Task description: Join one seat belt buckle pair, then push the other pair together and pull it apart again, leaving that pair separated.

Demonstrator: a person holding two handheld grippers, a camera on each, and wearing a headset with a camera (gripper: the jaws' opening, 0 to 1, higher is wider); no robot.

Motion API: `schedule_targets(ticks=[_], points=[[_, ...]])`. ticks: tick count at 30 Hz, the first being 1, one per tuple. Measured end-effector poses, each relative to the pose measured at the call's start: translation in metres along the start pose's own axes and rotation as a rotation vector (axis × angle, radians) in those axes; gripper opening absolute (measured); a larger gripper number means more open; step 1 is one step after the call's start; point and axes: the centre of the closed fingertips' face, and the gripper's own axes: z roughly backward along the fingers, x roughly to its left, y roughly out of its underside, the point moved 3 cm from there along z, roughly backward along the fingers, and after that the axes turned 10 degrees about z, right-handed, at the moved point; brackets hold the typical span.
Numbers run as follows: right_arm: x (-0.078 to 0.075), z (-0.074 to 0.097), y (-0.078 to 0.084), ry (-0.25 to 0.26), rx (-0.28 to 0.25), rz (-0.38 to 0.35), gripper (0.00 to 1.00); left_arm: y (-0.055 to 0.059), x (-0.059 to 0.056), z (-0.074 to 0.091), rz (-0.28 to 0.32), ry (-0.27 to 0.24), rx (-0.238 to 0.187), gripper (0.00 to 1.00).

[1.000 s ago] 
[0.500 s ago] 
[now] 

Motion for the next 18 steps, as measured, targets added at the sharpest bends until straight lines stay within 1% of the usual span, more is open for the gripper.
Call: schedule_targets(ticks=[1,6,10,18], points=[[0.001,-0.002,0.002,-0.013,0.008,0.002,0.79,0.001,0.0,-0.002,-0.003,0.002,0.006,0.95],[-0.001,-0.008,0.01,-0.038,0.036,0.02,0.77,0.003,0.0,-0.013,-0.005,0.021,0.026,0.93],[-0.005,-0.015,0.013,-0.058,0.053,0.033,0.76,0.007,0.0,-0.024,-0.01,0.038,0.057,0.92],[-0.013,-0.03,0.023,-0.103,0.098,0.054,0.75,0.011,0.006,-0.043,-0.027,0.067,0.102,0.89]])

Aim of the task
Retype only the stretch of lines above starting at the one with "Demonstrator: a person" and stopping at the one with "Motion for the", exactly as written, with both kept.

Task answer
Demonstrator: a person holding two handheld grippers, a camera on each, and wearing a headset with a camera (gripper: the jaws' opening, 0 to 1, higher is wider); no robot.

Motion API: `schedule_targets(ticks=[_], points=[[_, ...]])`. ticks: tick count at 30 Hz, the first being 1, one per tuple. Measured end-effector poses, each relative to the pose measured at the call's start: translation in metres along the start pose's own axes and rotation as a rotation vector (axis × angle, radians) in those axes; gripper opening absolute (measured); a larger gripper number means more open; step 1 is one step after the call's start; point and axes: the centre of the closed fingertips' face, and the gripper's own axes: z roughly backward along the fingers, x roughly to its left, y roughly out of its underside, the point moved 3 cm from there along z, roughly backward along the fingers, and after that the axes turned 10 degrees about z, right-handed, at the moved point; brackets hold the typical span.
Numbers run as follows: right_arm: x (-0.078 to 0.075), z (-0.074 to 0.097), y (-0.078 to 0.084), ry (-0.25 to 0.26), rx (-0.28 to 0.25), rz (-0.38 to 0.35), gripper (0.00 to 1.00); left_arm: y (-0.055 to 0.059), x (-0.059 to 0.056), z (-0.074 to 0.091), rz (-0.28 to 0.32), ry (-0.27 to 0.24), rx (-0.238 to 0.187), gripper (0.00 to 1.00).

[1.000 s ago] 
[0.500 s ago] 
[now] 

Motion for the next 18 steps, as measured, targets added at the sharpest bends until straight lines stay within 1% of the usual span, more is open for the gripper.

No more work is required for the exercise.